Entries taken from a collection —
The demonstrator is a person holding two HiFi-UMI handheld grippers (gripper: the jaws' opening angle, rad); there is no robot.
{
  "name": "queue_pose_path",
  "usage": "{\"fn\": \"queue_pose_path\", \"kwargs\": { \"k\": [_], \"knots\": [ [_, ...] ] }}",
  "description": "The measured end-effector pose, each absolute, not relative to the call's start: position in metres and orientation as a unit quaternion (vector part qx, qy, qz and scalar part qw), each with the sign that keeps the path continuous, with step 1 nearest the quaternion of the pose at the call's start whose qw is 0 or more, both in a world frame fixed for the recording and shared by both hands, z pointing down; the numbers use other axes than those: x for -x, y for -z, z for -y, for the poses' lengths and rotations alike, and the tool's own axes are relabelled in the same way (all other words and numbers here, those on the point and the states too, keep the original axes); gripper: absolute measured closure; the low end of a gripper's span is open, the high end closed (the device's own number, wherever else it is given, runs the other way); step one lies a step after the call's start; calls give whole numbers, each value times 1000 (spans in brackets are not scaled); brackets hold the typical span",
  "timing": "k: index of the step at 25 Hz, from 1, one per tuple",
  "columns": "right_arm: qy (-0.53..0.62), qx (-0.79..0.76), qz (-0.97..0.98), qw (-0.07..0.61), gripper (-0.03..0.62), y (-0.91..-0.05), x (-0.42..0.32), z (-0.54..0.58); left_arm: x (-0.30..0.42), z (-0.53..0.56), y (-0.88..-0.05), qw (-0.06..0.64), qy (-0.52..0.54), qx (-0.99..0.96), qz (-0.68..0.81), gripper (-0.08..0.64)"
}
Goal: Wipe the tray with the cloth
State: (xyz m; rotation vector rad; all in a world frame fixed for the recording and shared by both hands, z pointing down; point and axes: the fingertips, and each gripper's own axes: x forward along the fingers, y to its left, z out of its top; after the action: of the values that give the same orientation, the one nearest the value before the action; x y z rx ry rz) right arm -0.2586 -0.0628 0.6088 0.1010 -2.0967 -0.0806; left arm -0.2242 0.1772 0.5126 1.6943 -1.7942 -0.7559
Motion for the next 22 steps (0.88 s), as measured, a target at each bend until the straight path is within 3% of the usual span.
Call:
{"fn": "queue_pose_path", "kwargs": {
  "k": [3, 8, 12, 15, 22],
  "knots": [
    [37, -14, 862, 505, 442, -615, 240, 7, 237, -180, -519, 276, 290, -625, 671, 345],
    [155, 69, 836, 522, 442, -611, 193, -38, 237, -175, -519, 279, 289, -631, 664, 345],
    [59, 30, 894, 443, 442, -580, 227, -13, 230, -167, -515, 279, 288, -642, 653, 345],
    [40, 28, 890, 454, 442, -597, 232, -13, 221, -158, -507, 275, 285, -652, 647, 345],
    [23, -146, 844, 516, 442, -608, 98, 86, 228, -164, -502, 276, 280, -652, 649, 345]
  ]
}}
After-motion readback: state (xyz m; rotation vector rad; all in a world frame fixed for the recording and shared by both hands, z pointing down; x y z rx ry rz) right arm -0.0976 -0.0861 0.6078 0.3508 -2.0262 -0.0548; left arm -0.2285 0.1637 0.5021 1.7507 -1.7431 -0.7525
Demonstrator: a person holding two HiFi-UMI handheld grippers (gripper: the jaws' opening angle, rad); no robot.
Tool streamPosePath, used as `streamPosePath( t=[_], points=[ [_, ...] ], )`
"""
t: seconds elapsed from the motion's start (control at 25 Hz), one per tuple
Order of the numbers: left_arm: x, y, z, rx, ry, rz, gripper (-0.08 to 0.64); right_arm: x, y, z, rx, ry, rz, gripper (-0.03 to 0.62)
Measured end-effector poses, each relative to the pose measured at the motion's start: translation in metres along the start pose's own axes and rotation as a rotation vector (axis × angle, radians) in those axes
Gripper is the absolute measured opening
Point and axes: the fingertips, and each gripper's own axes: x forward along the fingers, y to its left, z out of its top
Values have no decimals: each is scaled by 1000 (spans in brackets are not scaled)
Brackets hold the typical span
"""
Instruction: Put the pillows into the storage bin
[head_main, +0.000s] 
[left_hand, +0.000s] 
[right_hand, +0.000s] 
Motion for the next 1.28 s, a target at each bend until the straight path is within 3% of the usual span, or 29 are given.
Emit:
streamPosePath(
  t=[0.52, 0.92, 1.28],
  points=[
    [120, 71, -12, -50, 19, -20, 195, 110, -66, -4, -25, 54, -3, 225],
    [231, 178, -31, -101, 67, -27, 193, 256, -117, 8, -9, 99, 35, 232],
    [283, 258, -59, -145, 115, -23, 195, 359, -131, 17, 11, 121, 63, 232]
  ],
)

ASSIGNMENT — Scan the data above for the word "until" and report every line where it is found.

ANSWER AREA —
Motion for the next 22 steps (0.88 s), as measured, a target at each bend until the straight path is within 3% of the usual span.
Motion for the next 1.28 s, a target at each bend until the straight path is within 3% of the usual span, or 29 are given.

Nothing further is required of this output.